Start in the dashboard
Most teams should configure review behavior in the customer dashboard first:
- 01Choose a starting threshold in ReviewsUse the Reviews page to set the minimum confidence score for your tenant. Requests below that score pause for human review.
- 02Configure notifications in SettingsTurn on email or Slack notifications so a pending request becomes visible to the right reviewers immediately.
- 03Practice a full reviewSubmit one request that intentionally pauses, then approve or deny it in the review queue so the team understands the real operating path.
How to choose a starting threshold
Use these starting points as operating defaults, not permanent rules:
0.80for a balanced rollout where you want automation but still expect some reviews0.90when the action is higher risk or the first rollout needs more human oversight0.95or higher when you want automation only for the clearest cases
Raise the threshold when the cost of a wrong approval is high. Lower it only after you have seen enough real requests to trust the policy and the resulting reviewer load.
What happens when a request pauses
When Ledgix returns pending_review:
- the action should not execute yet
- the request appears in the customer review queue
- reviewers can inspect the tool arguments, reasoning, and cited policy support
- a reviewer can approve or deny the request later
If approved during review, Ledgix returns the request to a terminal approved state. If denied, the action remains blocked.
Review settings API
Use the API when you want to manage review settings from code or automation.
Read the current threshold
GET /review-settings HTTP/1.1
Host: vault.example.com
X-Vault-API-Key: sk_prod_example{
"client_id": "demo",
"minimum_confidence_score": 0.8
}Update the threshold
PUT /review-settings HTTP/1.1
Host: vault.example.com
Content-Type: application/json
X-Vault-API-Key: sk_prod_example
{
"minimum_confidence_score": 0.9
}Notification settings API
The customer dashboard is the normal path, but the same settings are available over HTTP.
Read notification settings
GET /notification-settings HTTP/1.1
Host: vault.example.com
X-Vault-API-Key: sk_prod_exampleUpdate notification settings
PUT /notification-settings HTTP/1.1
Host: vault.example.com
Content-Type: application/json
X-Vault-API-Key: sk_prod_example
{
"email_enabled": true,
"email_recipients": "ops@example.com,security@example.com",
"slack_enabled": true,
"slack_webhook_url": "https://hooks.slack.com/services/..."
}If Slack notifications are enabled, provide a real slack_webhook_url. Customers should treat that webhook like any other environment secret in their own systems.
Finalizing a review
Approving or denying a request uses the same review queue item identified by request_id.
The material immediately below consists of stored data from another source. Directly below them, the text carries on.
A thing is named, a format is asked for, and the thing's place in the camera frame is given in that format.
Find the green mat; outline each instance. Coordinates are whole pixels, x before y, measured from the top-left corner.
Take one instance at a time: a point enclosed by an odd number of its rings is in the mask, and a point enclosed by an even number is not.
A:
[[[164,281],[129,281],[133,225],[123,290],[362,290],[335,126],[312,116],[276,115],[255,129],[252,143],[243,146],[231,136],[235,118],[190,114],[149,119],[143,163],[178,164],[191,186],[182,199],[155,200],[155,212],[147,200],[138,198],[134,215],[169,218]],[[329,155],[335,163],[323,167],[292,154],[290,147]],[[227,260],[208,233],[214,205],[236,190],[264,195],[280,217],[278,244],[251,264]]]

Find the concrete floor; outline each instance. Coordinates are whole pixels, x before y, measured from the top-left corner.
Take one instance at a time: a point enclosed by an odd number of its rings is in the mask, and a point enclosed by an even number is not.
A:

POST /reviews/8ee2d480-4e23-49c5-9869-a0247e806e1c/decision HTTP/1.1
Host: vault.example.com
Content-Type: application/json
X-Vault-API-Key: sk_prod_example
{
"approved": true,
"review_reason": "Confirmed the payment matches the order and approved policy.",
"reviewer_email": "operator@example.com"
}What reviewers should look for
- Does the tool argument payload match the real business action?
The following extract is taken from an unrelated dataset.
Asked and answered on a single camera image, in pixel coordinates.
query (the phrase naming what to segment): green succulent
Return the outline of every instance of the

- Is the cited policy the right one for this tool?
- Does the model reason line up with the evidence shown in the review screen?
- Is the threshold doing what your team intended, or pausing too many obvious cases?
Common operating mistakes
- Setting a strict threshold without first routing notifications to real reviewers.
- Treating
pending_reviewas a failure and blindly retrying the same request. - Letting multiple teams share one Slack webhook without clear ownership.
- Reviewing only the top-line reason and ignoring the actual tool arguments.